◆ TASK OBJECTIVE
Your answer should be one number: how many lines of the data include the string "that"?

◆ DATA EXTRACT
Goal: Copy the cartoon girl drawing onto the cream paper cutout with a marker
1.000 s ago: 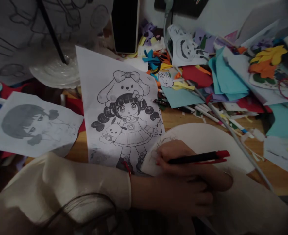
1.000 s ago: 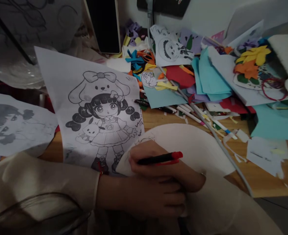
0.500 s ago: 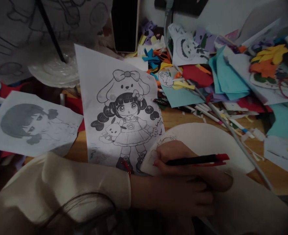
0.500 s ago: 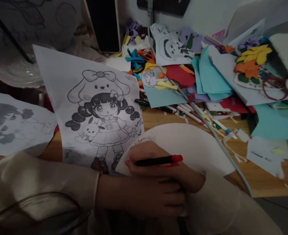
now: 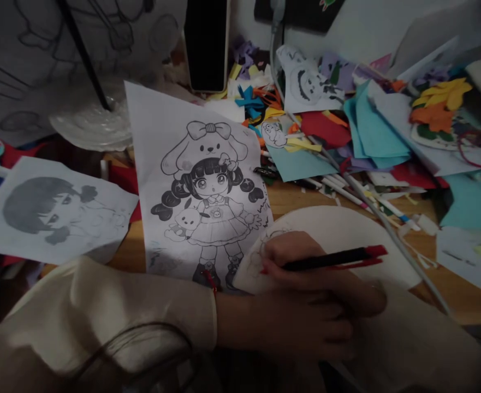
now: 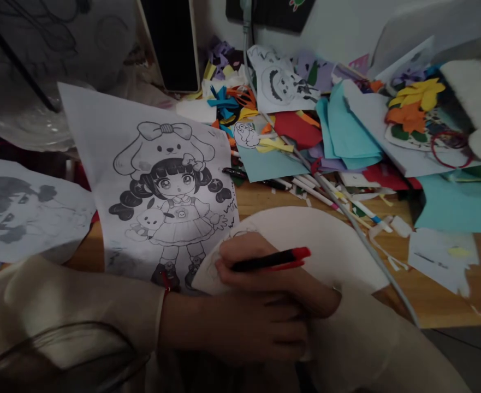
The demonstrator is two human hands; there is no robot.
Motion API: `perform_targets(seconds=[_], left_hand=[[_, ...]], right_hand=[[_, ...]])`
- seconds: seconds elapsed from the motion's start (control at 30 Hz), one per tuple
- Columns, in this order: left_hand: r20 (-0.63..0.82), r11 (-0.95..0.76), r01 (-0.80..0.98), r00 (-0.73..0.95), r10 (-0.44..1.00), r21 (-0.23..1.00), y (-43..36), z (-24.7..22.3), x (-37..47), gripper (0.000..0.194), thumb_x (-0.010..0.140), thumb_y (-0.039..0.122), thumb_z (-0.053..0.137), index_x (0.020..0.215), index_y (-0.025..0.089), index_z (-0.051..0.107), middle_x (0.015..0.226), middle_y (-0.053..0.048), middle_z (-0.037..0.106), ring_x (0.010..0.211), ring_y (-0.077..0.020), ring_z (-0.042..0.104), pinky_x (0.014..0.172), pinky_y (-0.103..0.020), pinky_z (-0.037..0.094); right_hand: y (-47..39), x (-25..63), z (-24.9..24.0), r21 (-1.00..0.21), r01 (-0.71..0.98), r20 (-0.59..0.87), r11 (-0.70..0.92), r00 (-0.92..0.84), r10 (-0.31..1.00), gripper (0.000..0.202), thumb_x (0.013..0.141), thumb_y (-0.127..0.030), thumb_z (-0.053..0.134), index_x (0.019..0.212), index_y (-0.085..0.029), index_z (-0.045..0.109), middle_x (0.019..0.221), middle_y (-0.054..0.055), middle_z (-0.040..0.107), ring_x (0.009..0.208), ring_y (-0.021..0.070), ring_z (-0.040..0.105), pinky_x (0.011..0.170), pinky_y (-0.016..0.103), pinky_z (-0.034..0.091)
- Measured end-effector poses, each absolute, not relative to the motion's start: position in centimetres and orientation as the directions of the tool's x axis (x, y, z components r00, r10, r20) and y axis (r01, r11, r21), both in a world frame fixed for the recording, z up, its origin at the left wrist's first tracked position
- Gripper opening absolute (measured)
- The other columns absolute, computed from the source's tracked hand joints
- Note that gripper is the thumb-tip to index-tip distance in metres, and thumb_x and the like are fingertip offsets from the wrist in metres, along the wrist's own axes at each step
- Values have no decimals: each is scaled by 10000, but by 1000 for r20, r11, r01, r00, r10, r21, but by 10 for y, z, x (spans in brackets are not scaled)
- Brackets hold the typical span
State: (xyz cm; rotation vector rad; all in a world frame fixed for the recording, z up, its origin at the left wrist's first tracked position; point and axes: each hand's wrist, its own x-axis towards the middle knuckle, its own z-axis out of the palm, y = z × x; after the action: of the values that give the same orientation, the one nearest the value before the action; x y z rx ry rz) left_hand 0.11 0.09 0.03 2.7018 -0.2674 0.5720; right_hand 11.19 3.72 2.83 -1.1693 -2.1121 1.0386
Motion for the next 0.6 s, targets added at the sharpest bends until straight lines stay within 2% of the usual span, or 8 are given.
perform_targets(seconds=[0.07, 0.13, 0.17, 0.23, 0.3, 0.37, 0.5, 0.6], left_hand=[[430, -917, -252, 897, -101, 311, 0, 1, 0, 330, 829, 195, 359, 1054, 212, 601, 1105, -54, 560, 1039, -226, 492, 925, -398, 347], [433, -924, -245, 896, -100, 293, -1, 2, -2, 350, 844, 208, 337, 1083, 225, 592, 1134, -51, 555, 1065, -227, 488, 947, -400, 343], [430, -932, -235, 897, -98, 277, -1, 3, -3, 356, 847, 214, 333, 1097, 222, 587, 1140, -57, 554, 1067, -228, 491, 947, -402, 347], [420, -945, -221, 902, -105, 239, -2, 5, -3, 362, 849, 223, 336, 1119, 221, 577, 1141, -67, 553, 1058, -228, 502, 933, -407, 361], [412, -957, -206, 905, -107, 204, -4, 7, -3, 365, 853, 226, 332, 1127, 235, 573, 1128, -63, 558, 1040, -224, 511, 913, -407, 378], [409, -966, -191, 907, -105, 176, -6, 8, -2, 366, 859, 238, 330, 1137, 254, 567, 1107, -51, 564, 1027, -223, 515, 904, -412, 385], [402, -980, -150, 912, -85, 132, -12, 11, 2, 350, 867, 243, 343, 1137, 270, 564, 1066, -33, 558, 985, -204, 522, 890, -405, 390], [416, -986, -124, 907, -68, 109, -16, 11, 7, 351, 882, 266, 337, 1168, 289, 539, 991, -25, 544, 889, -166, 533, 814, -366, 409]], right_hand=[[43, 123, 33, -840, 421, 161, 342, -407, 899, 321, 785, -223, 547, 510, -194, 383, 500, -44, 443, 480, 85, 423, 476, 232, 365], [51, 140, 38, -857, 392, 279, 333, -190, 941, 312, 789, -227, 572, 540, -197, 388, 539, -39, 469, 516, 97, 473, 502, 238, 393], [56, 151, 39, -854, 406, 317, 324, -87, 945, 297, 778, -239, 598, 558, -198, 402, 554, -39, 479, 523, 101, 481, 507, 239, 398], [64, 176, 42, -817, 495, 339, 296, -3, 941, 225, 773, -268, 626, 623, -198, 473, 572, -40, 503, 509, 96, 467, 490, 230, 385], [72, 200, 43, -781, 579, 254, 234, -48, 966, 154, 832, -317, 562, 738, -196, 547, 582, -32, 540, 495, 99, 477, 478, 226, 384], [78, 218, 43, -730, 656, 168, 191, -99, 981, 231, 898, -360, 442, 837, -193, 589, 652, -4, 600, 547, 116, 535, 516, 239, 416], [83, 234, 45, -518, 838, -31, 173, -220, 975, 321, 925, -378, 363, 837, -212, 623, 832, 27, 662, 767, 173, 608, 677, 294, 452], [81, 235, 50, -470, 863, -114, 186, -268, 957, 342, 930, -398, 331, 868, -227, 621, 865, 21, 667, 796, 187, 610, 684, 301, 453]])
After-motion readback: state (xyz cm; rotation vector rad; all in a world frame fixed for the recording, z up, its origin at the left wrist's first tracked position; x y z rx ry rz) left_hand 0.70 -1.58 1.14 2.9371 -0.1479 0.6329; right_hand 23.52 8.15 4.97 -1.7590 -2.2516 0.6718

◆ WRITTEN SOLUTION
2